“Cuba is mostly a waste of time for infantry Marines. I was in FAST (Fleet Anti-Terrorism Security Team) and for some reason the Marine Corps likes to send us to Cuba to be glorified border patrol to catch Cubans who sneak over or under the fence.

Other than that, it’s not a bad place to get some good training in to refine your infantry skills such as patrolling and land navigation. It’s not a rare thing to see a whole squad of boot rifleman learning to patrol in the hills and salt flats of the eastern side of Guantanamo Bay.

Anyway, there’s lots of old relics around the area that are leftover from the Cold War. Machine gun bunkers, mortar pits and trenches. We were out patrolling one day when we come to this open field. We started walking through it when we noticed all these odd extremely rusted, distorted, circular disks on the ground.

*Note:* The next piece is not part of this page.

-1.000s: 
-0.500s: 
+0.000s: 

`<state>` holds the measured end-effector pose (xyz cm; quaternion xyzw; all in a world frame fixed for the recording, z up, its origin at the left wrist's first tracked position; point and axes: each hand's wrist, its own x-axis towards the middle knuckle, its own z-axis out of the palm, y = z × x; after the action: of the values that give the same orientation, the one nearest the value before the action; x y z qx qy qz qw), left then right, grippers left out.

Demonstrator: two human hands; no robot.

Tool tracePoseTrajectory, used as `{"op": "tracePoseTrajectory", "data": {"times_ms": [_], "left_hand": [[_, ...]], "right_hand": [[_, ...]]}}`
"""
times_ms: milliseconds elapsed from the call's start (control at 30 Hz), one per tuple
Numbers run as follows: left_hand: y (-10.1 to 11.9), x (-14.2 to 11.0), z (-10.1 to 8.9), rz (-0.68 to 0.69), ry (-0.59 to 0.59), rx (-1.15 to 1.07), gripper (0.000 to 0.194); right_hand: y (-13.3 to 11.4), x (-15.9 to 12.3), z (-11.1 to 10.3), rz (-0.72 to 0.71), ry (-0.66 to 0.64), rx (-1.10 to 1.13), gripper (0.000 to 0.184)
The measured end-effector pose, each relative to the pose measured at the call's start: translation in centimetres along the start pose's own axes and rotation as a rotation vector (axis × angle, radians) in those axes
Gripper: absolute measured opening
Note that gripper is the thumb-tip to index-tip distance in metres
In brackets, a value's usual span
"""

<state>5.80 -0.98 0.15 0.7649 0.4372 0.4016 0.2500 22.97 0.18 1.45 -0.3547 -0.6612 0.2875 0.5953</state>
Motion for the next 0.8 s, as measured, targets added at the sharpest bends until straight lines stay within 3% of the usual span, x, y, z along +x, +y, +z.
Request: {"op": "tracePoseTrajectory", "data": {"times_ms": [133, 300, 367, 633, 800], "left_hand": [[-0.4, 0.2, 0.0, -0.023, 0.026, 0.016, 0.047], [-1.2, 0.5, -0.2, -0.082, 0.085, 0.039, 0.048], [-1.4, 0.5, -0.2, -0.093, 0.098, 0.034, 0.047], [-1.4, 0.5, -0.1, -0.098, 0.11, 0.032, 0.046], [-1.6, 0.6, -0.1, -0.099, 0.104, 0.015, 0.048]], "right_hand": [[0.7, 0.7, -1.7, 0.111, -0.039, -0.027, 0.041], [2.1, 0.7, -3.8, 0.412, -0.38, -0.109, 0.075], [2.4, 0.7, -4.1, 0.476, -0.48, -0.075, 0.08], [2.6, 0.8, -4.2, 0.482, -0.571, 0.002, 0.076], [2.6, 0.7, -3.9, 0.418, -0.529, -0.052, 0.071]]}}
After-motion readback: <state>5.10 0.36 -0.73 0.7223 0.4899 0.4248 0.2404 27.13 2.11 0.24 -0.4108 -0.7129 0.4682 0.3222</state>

None of us had ever seen anything like them before so we started picking them up and tossing them at each other. I tapped on one and felt that it wasn’t hollow and I tried to find a way to open it. For a moment I thought they were old weird mortar plates or flare containers.

Once we reached the edge of the field my buddy came across this super old wire fence with a metal sign facedown on the ground. He picked the sign up, turned it around so he could read it and said, ‘Uh guys. Don’t fu*king move.’

‘What why?’ He turned and held the sign up so we could read it. “DANGER: MINEFIELD”…we were playing with old Cold War mines. Somehow we had wandered into an old minefield. It took us probably two minutes to walk into that field, and another 90 to walk out.”